Validation of a Next-Generation Sequencing Assay for Clinical Molecular Oncology

• Published in: The Journal of molecular diagnostics : JMD Vol. 16; no. 1; pp. 89 - 105
• Main Authors: Cottrell, Catherine E, Al-Kateb, Hussam, Bredemeyer, Andrew J, Duncavage, Eric J, Spencer, David H, Abel, Haley J, Lockwood, Christina M, Hagemann, Ian S, O’Guin, Stephanie M, Burcea, Lauren C, Sawyer, Christopher S, Oschwald, Dayna M, Stratman, Jennifer L, Sher, Dorie A, Johnson, Mark R, Brown, Justin T, Cliften, Paul F, George, Bijoy, McIntosh, Leslie D, Shrivastava, Savita, Nguyen, TuDung T, Payton, Jacqueline E, Watson, Mark A, Crosby, Seth D, Head, Richard D, Mitra, Robi D, Nagarajan, Rakesh, Kulkarni, Shashikant, Seibert, Karen, Virgin, Herbert W, Milbrandt, Jeffrey, Pfeifer, John D
• Format: Journal Article
• Language: English
• Published: United States Elsevier Inc 2014; American Society for Investigative Pathology
• Subjects: DNA - analysis; Genetic Testing; Genome, Human; Haplotypes - genetics; High-Throughput Nucleotide Sequencing - methods; Humans; Molecular Diagnostic Techniques - methods; Neoplasms - diagnosis; Neoplasms - genetics; Pathology; Polymorphism, Single Nucleotide; Sensitivity and Specificity; Sequence Analysis, DNA - methods
• ISSN: 1525-1578; 1943-7811
• DOI: 10.1016/j.jmoldx.2013.10.002

Currently, oncology testing includes molecular studies and cytogenetic analysis to detect genetic aberrations of clinical significance.
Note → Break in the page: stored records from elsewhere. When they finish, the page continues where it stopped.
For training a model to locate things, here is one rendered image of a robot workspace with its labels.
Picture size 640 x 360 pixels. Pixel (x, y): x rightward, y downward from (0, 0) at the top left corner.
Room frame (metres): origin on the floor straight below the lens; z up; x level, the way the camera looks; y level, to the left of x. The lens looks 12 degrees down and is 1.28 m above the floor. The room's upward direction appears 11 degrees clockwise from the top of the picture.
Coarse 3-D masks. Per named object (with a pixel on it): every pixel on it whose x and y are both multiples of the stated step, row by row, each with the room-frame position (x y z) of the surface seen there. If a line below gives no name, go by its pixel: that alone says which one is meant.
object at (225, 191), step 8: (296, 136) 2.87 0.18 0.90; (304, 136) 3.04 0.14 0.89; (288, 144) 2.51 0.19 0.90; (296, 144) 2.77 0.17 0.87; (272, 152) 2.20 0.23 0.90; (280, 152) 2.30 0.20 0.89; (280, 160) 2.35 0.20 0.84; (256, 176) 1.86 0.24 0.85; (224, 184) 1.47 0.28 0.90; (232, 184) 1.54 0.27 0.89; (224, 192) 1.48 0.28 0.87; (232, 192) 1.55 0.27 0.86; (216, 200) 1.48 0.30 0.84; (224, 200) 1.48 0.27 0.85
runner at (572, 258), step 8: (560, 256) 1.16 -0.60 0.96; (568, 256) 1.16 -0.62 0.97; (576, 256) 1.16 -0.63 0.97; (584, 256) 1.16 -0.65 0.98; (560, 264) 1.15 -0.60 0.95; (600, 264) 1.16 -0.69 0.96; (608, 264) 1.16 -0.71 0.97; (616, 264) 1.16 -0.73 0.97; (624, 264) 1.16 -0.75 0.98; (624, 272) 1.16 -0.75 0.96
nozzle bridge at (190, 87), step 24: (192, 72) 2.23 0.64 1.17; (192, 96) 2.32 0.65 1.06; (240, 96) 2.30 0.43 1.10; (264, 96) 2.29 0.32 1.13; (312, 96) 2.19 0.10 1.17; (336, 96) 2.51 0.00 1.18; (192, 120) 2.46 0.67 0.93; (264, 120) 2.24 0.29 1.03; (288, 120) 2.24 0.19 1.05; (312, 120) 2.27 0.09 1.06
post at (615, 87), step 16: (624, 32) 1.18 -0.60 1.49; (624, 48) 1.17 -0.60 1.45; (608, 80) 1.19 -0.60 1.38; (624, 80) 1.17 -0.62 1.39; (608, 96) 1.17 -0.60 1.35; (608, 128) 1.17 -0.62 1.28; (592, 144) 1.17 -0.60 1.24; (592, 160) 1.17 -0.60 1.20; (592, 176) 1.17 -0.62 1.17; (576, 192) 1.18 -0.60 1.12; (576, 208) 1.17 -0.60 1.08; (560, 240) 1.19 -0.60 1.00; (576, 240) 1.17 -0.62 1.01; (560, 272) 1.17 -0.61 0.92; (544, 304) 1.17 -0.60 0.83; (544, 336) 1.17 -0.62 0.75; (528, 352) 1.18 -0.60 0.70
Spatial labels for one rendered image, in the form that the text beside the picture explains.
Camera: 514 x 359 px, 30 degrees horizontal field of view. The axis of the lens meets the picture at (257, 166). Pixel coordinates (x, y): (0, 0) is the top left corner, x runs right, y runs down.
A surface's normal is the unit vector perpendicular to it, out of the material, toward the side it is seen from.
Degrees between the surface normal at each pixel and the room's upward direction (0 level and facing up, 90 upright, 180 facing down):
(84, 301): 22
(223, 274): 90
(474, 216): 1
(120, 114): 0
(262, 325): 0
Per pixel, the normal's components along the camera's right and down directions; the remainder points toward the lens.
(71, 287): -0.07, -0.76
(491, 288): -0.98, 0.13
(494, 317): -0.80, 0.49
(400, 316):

Next-generation sequencing (NGS) allows rapid analysis of multiple genes for clinically actionable somatic variants. The WUCaMP assay uses targeted capture for NGS analysis of 25 cancer-associated genes to detect mutations at actionable loci. We present clinical validation of the assay and a detailed framework for design and validation of similar clinical assays. Deep sequencing of 78 tumor specimens (≥1000× average unique coverage across the capture region) achieved high sensitivity for detecting somatic variants at low allele fraction (AF). Validation revealed sensitivities and specificities of 100% for detection of single-nucleotide variants (SNVs) within coding regions, compared with SNP array sequence data (95% CI = 83.4–100.0 for sensitivity and 94.2–100.0 for specificity) or whole-genome sequencing (95% CI = 89.1–100.0 for sensitivity and 99.9–100.0 for specificity) of HapMap samples. Sensitivity for detecting variants at an observed 10% AF was 100% (95% CI = 93.2–100.0) in HapMap mixes. Analysis of 15 masked specimens harboring clinically reported variants yielded concordant calls for 13/13 variants at AF of ≥15%. The WUCaMP assay is a robust and sensitive method to detect somatic variants of clinical significance in molecular oncology laboratories, with reduced time and cost of genetic analysis allowing for strategic patient management.